• Exercise aim: Say how many lines of the listing below include the string "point" and add nothing else.

*** Data extract

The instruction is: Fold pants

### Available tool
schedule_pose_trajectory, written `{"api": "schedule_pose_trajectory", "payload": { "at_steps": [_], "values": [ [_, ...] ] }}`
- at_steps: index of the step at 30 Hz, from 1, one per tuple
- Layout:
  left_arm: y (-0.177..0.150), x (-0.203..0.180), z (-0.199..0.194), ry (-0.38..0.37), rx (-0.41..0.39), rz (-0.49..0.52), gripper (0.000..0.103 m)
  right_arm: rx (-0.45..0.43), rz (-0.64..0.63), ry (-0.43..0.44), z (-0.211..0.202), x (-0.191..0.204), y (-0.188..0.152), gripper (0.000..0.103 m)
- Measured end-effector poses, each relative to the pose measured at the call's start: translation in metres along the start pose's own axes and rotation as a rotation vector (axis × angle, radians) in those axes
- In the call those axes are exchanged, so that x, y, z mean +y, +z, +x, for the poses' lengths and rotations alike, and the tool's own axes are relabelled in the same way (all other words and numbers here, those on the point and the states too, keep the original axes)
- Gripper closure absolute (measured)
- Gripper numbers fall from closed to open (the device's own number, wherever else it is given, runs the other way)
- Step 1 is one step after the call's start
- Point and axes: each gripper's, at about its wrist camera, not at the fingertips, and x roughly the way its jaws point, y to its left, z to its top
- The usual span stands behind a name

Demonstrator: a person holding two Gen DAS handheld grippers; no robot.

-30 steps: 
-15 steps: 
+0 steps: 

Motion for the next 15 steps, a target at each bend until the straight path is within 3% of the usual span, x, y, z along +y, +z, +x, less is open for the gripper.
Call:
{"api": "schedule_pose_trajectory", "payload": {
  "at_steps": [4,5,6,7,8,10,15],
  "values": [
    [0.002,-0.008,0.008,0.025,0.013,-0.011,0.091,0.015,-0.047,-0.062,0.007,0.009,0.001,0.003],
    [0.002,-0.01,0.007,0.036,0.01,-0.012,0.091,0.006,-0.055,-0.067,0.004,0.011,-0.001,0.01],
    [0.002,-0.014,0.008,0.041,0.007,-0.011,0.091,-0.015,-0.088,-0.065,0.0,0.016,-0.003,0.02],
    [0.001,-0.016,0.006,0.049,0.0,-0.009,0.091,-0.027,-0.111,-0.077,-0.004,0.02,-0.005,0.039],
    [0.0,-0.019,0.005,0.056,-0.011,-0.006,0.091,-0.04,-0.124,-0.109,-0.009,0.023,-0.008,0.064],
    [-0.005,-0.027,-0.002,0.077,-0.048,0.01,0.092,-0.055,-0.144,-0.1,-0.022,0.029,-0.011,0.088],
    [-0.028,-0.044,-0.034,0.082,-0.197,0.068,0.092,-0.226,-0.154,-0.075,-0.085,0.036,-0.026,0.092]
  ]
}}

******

• Output for this task: 2